Many scholars have paid
attention to this famous dispute because Lord Penrhyn showed his opposition
to trade union principles in a way which was very characteristic of
Britain in the 1890s, and because his refusal to participate exposed
the limits on the power of the Board of Trade to carry out the provisions
of the Conciliation Act. In this paper, I would like to reconsider the
significance of these limits for the role of government in industrial
relations.
Takamasa HIGUCHI
The process of introducing unemployment insurance legislation under
the indirect rule of the Allied Occupation
This paper shows the process of the institution of the Japanese unemployment
insurance system during the period of occupation. Two issues are dealt
with:
First of all, both the Japanese
government and GHQ attached importance to the way in which social policy
had developed in prewar and wartime Japan. The unemployment insurance
system which they instituted was based on their evaluation of the state
of social policy during World War II. Secondly, recent studies have
highlighted the influence of the actions taken by ordinary Japanese
people on the process of introducing the unemployment insurance system.
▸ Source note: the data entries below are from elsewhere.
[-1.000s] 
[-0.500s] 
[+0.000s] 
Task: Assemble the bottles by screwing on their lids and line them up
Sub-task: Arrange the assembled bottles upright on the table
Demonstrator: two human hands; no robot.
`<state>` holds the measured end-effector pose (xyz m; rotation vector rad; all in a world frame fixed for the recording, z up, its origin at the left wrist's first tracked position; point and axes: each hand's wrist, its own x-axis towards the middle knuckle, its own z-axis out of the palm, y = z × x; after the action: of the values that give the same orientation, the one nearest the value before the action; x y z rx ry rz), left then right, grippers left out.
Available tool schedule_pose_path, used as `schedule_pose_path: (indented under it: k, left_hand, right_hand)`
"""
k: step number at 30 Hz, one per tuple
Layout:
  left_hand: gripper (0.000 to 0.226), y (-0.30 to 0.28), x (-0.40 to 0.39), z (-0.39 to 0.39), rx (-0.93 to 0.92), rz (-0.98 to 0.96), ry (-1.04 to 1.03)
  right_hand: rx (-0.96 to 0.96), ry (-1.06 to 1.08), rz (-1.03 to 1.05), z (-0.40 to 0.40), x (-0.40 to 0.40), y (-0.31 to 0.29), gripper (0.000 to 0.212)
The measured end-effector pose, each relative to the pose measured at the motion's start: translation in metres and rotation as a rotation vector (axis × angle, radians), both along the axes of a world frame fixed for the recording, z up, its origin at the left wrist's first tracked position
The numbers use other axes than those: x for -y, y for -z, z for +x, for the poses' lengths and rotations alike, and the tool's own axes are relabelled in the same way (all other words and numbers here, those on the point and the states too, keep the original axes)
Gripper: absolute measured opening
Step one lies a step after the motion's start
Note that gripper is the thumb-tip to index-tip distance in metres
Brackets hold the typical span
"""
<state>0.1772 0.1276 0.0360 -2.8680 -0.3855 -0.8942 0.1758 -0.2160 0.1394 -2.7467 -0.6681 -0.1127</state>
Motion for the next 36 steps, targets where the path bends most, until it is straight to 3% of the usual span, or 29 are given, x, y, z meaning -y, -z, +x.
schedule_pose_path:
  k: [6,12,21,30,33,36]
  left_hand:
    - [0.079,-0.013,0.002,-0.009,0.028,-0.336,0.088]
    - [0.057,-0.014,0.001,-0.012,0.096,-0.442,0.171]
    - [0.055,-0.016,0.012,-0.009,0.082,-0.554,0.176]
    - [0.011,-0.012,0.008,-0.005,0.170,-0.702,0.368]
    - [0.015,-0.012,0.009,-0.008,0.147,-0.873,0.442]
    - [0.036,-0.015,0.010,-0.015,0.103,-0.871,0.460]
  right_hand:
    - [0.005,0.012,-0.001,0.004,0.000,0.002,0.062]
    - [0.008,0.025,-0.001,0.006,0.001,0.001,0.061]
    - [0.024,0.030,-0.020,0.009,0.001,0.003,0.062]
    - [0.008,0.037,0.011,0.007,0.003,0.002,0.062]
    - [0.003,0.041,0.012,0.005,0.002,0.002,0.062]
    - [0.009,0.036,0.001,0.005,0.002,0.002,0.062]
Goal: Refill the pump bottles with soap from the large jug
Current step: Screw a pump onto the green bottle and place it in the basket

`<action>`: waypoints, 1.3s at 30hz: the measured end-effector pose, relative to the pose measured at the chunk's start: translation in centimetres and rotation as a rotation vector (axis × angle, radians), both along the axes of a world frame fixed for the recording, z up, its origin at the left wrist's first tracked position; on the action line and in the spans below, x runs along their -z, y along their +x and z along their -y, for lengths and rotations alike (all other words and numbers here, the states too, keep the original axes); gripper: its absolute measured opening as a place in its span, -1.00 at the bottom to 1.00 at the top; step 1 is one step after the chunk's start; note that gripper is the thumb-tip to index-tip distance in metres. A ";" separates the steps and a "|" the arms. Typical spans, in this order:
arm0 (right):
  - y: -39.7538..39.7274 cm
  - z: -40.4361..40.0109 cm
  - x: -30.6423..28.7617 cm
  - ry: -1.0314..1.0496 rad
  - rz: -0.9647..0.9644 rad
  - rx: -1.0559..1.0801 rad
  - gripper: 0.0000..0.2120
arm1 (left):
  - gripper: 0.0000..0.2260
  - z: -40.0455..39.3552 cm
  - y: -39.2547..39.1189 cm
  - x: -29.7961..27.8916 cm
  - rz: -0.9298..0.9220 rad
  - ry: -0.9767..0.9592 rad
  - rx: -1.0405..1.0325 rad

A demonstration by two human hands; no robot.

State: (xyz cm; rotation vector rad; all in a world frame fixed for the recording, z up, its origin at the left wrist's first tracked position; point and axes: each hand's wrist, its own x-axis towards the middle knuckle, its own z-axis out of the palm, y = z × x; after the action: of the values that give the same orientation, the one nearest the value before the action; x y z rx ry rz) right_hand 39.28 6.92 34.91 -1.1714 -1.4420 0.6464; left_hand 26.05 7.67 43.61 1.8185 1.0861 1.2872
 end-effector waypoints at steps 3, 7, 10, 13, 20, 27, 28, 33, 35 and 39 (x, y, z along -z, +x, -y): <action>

These actions were regulated by occupation policy.
In the first stage of the
occupation, GHQ emphasised social policy, and paid attention to the
system of social insurance, labor protection legislation, public engineering
works and the state of mutual aid unemployment societies in the 1920s
and 1930s. For GHQ policy one should consult the 'Civil Affairs Handbook',
and the reports of the Foreign Economic Administration and the Labor
Advisory Committee.
Discussions involving the
Social Security Consultative Committee and GHQ began in June 1946. GHQ
rejected a plan for a comprehensive national insurance system made by
the Committee. After that, talks concentrated on two different unemployment
insurance proposals, one based on insurance associations, the other
based on a national insurance system. The latter was enacted by the
Katayama cabinet in December 1947. GHQ realized the need for an unemployment
insurance system, when it adopted an industrial policy stressing steel
and coal production in December 1946. The system of national unemployment
insurance was approved after discussions between the Economic and Scientific
Section Finance and Labor Divisions in October 1947.